#### Work instruction:
All lines in the records below with the word "upward" must be returned.

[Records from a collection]
-------------------------

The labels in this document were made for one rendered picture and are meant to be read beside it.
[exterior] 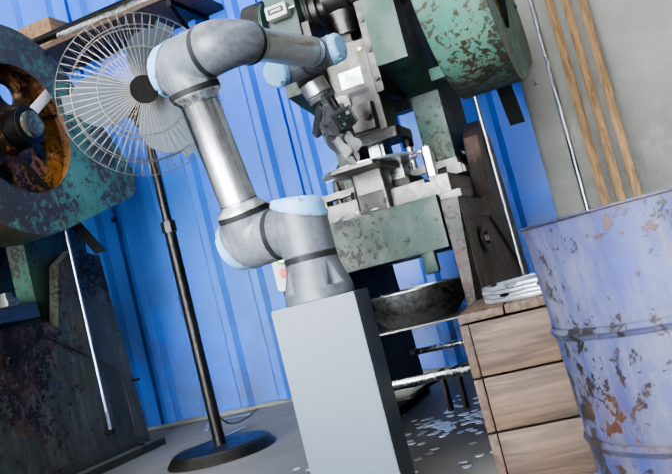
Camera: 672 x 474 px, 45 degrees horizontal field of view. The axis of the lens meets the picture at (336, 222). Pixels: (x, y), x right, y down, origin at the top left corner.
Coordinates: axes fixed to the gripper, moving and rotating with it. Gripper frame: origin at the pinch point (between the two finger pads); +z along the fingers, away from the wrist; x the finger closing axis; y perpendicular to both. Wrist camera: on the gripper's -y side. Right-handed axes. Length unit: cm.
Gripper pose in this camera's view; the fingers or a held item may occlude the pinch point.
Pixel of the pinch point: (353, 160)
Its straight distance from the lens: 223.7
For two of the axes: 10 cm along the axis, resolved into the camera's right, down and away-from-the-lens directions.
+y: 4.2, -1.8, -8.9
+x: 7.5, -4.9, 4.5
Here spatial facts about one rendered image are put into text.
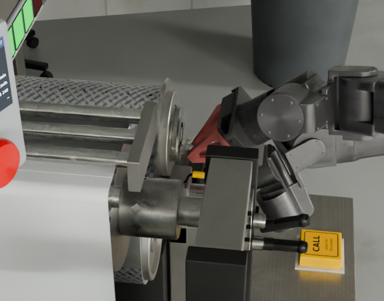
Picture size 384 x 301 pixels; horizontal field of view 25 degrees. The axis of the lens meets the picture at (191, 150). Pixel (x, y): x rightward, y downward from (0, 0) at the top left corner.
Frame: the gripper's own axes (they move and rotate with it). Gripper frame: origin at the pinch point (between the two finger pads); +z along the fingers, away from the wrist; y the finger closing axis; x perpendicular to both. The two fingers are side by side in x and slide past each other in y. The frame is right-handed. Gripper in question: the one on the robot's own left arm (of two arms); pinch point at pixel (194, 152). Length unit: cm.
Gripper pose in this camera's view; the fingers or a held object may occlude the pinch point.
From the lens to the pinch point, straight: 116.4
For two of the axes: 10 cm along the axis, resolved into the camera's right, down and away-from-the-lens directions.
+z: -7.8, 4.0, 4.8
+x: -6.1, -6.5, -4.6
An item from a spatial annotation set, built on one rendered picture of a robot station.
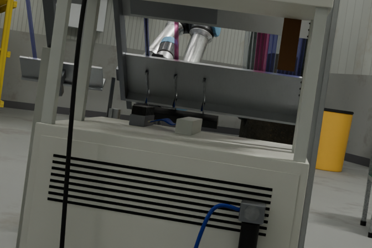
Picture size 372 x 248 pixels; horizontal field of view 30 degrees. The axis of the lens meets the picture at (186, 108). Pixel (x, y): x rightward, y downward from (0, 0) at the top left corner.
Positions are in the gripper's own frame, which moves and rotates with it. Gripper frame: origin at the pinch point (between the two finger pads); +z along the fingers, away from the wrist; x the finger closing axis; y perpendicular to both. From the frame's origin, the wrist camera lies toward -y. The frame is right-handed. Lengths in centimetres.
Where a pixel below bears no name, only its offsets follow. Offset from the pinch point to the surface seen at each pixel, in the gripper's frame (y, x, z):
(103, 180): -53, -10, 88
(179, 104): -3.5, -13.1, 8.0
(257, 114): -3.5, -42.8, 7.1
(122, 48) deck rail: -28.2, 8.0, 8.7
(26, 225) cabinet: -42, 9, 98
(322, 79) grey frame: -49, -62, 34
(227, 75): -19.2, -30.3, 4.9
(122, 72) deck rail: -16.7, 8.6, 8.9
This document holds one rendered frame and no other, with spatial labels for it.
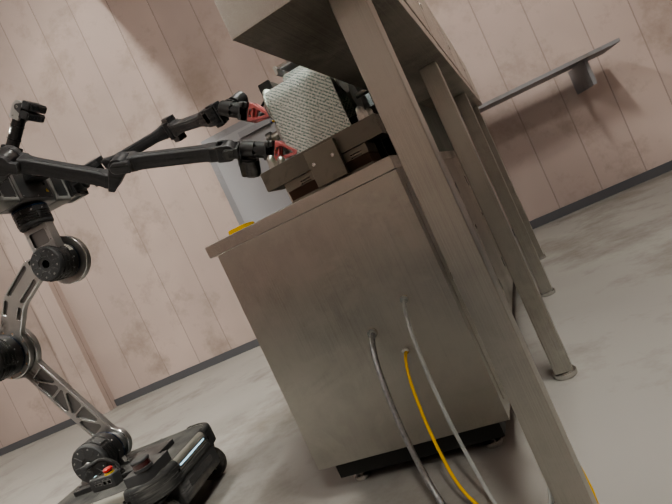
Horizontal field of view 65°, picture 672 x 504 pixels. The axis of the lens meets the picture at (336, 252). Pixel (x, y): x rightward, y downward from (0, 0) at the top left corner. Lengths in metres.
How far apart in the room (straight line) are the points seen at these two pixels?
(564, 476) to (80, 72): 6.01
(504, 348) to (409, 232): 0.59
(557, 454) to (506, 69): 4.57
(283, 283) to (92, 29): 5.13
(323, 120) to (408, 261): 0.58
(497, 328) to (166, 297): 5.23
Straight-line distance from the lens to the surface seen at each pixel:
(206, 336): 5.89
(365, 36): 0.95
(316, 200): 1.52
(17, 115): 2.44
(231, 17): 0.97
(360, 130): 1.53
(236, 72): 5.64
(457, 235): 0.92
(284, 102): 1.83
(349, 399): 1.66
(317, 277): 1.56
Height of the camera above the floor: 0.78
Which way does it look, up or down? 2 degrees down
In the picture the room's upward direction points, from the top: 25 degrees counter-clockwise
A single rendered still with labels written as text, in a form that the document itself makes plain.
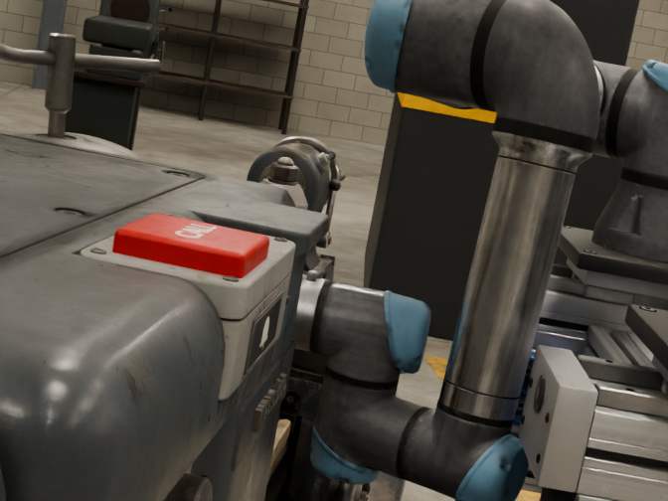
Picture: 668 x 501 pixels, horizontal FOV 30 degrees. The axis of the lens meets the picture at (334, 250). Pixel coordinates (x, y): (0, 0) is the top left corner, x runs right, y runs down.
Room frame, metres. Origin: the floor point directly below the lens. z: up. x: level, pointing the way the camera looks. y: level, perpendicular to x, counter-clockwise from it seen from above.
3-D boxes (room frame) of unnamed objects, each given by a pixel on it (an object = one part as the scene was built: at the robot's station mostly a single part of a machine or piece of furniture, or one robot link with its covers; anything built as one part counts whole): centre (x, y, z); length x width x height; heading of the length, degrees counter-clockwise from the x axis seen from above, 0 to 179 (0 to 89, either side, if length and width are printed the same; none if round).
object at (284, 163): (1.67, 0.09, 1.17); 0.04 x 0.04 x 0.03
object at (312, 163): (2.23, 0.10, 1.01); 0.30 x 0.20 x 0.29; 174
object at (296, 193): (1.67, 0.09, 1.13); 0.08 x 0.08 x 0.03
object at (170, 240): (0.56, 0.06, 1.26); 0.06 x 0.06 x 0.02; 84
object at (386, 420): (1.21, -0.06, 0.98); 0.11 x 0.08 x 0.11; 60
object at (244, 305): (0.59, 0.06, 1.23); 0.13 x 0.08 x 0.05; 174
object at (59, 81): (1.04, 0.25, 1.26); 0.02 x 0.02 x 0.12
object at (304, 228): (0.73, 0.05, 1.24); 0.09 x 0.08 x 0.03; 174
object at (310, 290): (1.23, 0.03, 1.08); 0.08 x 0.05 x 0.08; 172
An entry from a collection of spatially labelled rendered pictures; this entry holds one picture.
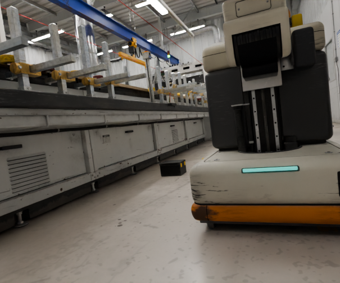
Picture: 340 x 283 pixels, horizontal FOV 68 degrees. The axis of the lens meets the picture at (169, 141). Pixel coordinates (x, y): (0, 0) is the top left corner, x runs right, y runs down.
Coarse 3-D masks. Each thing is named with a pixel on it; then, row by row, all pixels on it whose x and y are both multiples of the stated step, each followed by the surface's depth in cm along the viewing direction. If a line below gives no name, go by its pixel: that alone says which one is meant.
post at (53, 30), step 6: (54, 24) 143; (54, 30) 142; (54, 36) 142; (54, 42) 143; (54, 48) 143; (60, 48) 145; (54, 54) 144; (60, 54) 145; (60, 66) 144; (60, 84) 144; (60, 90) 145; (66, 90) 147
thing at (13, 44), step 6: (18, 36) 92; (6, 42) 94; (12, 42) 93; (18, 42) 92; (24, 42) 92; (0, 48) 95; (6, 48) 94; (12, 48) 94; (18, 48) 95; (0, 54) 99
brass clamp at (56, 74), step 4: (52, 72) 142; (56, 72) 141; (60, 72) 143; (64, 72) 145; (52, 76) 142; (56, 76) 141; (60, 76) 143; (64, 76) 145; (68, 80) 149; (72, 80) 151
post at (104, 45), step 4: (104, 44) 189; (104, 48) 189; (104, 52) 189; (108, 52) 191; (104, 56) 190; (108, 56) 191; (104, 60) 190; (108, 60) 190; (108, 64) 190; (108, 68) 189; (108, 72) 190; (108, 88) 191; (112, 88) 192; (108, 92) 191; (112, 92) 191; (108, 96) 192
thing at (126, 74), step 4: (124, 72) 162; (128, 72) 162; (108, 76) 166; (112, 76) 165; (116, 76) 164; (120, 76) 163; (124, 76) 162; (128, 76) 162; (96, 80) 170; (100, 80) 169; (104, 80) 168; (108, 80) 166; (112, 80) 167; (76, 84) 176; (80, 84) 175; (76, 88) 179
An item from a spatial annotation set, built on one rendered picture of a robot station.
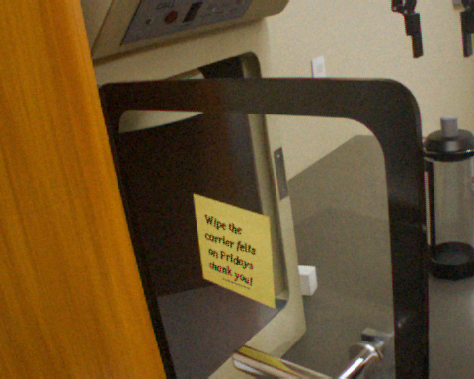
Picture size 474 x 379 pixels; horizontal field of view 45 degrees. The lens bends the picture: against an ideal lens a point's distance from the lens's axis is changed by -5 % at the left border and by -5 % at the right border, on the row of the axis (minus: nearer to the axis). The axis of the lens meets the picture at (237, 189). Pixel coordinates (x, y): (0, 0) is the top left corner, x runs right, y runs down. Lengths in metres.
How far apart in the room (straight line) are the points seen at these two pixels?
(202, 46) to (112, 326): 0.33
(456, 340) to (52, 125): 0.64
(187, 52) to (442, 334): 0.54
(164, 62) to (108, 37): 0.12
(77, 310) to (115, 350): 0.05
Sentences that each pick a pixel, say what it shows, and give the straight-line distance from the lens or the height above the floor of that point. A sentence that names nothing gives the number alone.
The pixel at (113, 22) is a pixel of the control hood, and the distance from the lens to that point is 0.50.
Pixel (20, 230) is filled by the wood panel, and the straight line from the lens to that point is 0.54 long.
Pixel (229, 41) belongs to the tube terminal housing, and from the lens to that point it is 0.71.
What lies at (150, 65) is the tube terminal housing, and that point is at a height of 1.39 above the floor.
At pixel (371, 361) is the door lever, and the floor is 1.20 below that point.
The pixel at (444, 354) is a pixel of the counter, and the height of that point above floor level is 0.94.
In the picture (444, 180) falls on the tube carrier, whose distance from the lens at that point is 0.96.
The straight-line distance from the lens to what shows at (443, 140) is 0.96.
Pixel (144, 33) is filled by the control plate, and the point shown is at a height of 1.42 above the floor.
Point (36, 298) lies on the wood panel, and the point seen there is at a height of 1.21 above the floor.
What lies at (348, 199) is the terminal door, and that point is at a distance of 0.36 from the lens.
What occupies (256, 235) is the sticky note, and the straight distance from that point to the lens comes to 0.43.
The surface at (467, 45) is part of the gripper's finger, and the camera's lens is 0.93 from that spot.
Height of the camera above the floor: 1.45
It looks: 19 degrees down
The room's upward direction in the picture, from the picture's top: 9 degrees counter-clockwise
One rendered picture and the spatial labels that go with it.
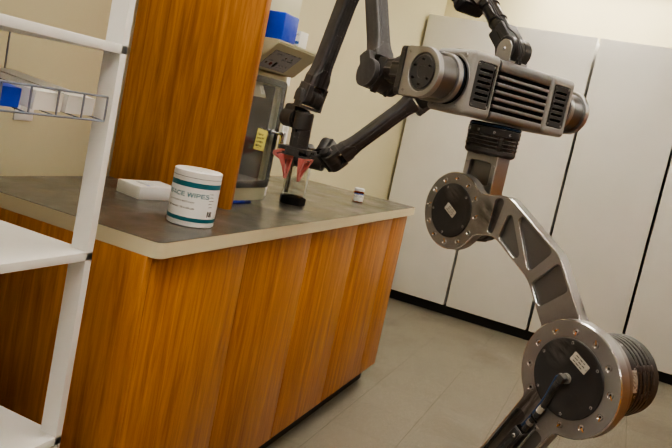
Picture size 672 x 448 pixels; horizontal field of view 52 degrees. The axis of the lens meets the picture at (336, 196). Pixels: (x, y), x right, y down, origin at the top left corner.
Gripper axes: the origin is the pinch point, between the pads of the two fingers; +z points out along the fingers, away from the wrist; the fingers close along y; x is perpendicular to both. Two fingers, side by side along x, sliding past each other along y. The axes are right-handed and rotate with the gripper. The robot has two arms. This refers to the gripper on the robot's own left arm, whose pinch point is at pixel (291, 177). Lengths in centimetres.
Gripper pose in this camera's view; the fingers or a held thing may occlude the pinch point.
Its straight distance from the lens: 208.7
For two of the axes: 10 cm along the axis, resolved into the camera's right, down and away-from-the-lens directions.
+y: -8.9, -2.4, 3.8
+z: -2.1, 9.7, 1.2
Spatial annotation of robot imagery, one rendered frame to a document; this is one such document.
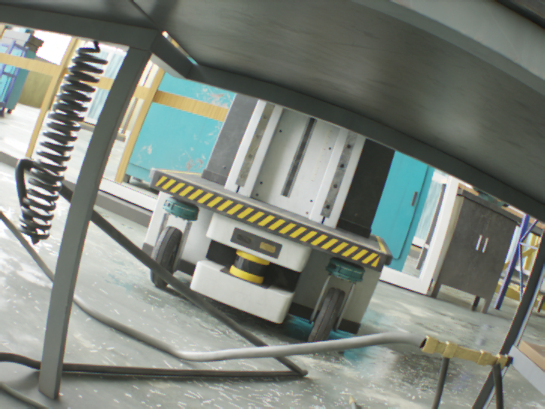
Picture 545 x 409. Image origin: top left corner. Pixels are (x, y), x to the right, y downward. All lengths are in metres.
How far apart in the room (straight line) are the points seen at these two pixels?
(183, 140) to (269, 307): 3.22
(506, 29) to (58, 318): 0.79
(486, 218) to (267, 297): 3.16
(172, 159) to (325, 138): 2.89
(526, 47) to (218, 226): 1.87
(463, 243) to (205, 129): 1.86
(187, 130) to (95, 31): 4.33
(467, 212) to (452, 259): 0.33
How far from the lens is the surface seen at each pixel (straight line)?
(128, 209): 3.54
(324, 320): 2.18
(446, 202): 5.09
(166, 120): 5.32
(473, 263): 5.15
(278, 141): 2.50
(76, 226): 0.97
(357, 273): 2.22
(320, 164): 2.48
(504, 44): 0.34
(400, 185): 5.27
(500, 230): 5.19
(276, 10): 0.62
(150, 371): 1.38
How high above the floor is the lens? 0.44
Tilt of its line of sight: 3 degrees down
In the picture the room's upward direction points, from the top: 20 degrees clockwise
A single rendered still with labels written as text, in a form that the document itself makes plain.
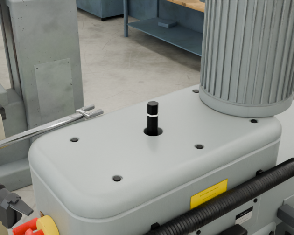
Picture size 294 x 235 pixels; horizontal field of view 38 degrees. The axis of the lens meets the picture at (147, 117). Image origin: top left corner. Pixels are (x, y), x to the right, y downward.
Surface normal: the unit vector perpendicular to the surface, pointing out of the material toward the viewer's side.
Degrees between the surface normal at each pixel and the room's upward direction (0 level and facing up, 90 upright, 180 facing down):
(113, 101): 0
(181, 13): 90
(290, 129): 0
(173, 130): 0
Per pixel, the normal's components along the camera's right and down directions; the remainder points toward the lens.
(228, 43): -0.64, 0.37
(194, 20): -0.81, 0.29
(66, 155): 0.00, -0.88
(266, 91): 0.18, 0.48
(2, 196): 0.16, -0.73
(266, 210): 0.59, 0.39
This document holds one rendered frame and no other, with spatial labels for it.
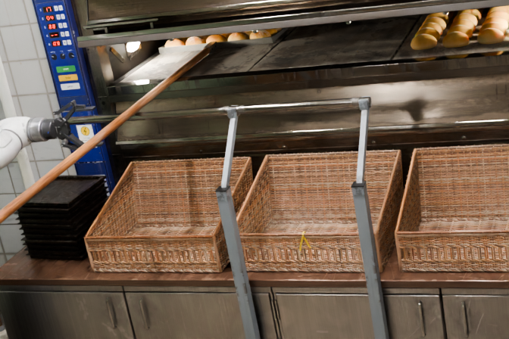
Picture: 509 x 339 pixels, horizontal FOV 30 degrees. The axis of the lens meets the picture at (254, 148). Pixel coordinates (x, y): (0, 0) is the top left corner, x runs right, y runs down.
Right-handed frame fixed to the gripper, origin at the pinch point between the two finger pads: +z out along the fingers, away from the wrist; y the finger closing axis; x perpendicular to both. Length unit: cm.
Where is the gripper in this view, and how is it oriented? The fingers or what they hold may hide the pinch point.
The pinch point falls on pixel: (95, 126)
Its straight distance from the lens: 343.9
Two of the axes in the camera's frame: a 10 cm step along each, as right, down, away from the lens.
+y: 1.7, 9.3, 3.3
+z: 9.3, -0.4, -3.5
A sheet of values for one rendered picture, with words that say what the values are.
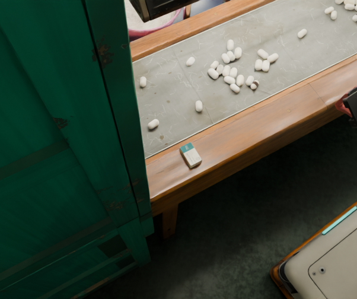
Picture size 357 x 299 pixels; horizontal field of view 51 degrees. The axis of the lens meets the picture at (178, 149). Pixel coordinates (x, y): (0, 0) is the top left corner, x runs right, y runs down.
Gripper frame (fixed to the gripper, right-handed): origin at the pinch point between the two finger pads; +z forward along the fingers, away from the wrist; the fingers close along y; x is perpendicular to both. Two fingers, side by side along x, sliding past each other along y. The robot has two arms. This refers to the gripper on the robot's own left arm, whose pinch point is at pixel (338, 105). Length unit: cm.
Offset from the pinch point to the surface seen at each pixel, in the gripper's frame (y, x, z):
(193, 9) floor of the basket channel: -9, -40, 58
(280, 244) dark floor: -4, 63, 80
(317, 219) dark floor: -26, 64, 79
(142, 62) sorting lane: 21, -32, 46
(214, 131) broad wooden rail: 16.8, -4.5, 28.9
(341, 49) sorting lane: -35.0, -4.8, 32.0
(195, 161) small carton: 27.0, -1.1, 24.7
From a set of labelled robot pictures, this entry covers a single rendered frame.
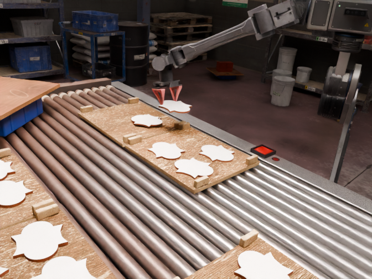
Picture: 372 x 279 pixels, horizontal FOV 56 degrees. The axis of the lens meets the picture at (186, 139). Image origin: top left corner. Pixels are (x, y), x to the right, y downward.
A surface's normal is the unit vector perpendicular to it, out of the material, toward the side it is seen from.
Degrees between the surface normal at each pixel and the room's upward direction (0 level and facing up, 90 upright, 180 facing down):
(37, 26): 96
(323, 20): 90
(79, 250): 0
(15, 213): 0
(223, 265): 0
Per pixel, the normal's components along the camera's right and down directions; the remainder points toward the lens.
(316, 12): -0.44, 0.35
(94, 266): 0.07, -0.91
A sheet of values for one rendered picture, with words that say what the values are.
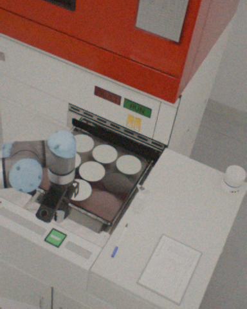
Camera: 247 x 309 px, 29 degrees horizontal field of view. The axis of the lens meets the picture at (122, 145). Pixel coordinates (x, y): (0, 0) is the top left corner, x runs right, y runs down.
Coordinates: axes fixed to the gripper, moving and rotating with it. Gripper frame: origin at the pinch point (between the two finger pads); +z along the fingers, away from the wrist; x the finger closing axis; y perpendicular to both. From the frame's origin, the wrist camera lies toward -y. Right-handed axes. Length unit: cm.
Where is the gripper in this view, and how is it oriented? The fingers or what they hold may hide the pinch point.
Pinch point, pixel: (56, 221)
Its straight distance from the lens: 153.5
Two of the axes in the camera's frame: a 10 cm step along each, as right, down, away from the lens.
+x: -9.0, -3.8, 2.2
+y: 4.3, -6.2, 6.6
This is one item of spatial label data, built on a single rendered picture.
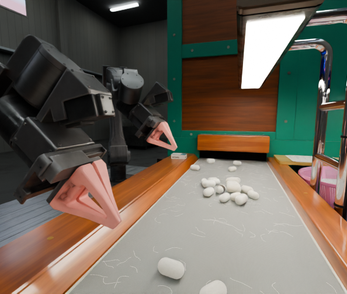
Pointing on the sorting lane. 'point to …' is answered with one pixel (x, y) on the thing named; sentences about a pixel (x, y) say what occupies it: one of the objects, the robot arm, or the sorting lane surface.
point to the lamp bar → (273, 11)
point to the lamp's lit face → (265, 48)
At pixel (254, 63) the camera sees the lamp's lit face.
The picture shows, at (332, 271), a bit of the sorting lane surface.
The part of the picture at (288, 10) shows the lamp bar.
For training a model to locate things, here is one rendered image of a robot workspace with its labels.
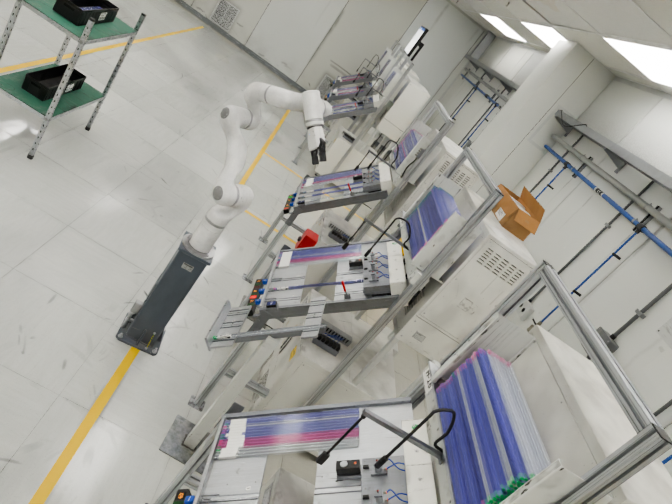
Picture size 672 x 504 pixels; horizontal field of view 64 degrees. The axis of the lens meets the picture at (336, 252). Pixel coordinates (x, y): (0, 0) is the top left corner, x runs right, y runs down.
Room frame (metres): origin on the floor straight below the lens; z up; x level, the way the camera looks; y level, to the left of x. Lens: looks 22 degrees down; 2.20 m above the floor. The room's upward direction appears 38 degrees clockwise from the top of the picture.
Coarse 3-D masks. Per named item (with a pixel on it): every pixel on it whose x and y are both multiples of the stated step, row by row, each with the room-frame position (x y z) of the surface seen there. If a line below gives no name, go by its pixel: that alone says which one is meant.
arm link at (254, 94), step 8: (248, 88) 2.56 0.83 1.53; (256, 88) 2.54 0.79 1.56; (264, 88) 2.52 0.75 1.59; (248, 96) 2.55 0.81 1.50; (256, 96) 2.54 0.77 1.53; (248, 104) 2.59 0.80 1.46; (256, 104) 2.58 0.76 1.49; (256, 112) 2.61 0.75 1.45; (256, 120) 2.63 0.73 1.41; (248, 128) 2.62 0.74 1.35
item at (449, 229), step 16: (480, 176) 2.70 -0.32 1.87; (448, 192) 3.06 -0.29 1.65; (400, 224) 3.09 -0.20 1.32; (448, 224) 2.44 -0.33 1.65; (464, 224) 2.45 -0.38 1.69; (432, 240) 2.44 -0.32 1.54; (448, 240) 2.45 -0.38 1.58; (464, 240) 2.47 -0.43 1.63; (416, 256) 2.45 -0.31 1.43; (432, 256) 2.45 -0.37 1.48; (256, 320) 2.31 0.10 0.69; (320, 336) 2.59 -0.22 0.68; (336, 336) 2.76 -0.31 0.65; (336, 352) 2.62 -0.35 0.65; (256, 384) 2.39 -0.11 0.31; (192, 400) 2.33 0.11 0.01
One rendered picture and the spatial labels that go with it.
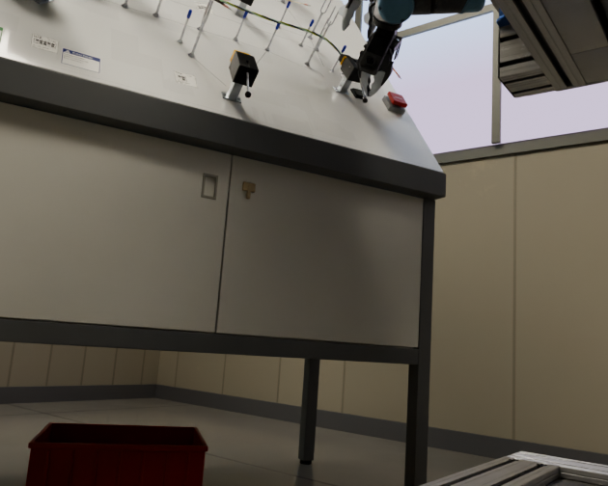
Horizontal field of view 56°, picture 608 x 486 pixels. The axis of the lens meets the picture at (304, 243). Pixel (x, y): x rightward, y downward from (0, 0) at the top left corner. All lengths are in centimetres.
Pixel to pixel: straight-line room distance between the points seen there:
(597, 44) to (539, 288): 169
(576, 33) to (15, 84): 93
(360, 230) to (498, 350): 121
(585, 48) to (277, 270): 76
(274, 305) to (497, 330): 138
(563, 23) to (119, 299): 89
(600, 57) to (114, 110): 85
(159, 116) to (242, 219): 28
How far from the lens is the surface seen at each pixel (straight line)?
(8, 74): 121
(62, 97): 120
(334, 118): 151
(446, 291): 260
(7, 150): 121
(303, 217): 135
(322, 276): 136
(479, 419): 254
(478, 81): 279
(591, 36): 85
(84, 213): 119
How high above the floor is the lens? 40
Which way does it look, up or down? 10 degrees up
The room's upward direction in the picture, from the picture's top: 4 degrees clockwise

-------------------------

#### Response box:
In the picture the room's upward direction points, from the top: 25 degrees counter-clockwise
The room's upward direction in the picture, from the picture's top: 9 degrees counter-clockwise
In the picture the room's upward direction points, from the top: 20 degrees clockwise
Degrees between the surface normal at each pixel and the room's upward direction (0 level and facing up, 90 upright, 180 facing down):
Degrees between the surface normal at each pixel and the room's upward direction (0 level and facing up, 90 upright, 180 facing down):
Room frame (metres): origin on the floor straight below the lens; z up; x level, the way the camera looks; y level, to the left of x. Lens: looks 22 degrees down; 2.20 m above the floor. The room's upward direction appears 38 degrees clockwise from the top of the picture.
The room's upward direction in the picture, from the picture's top: 4 degrees clockwise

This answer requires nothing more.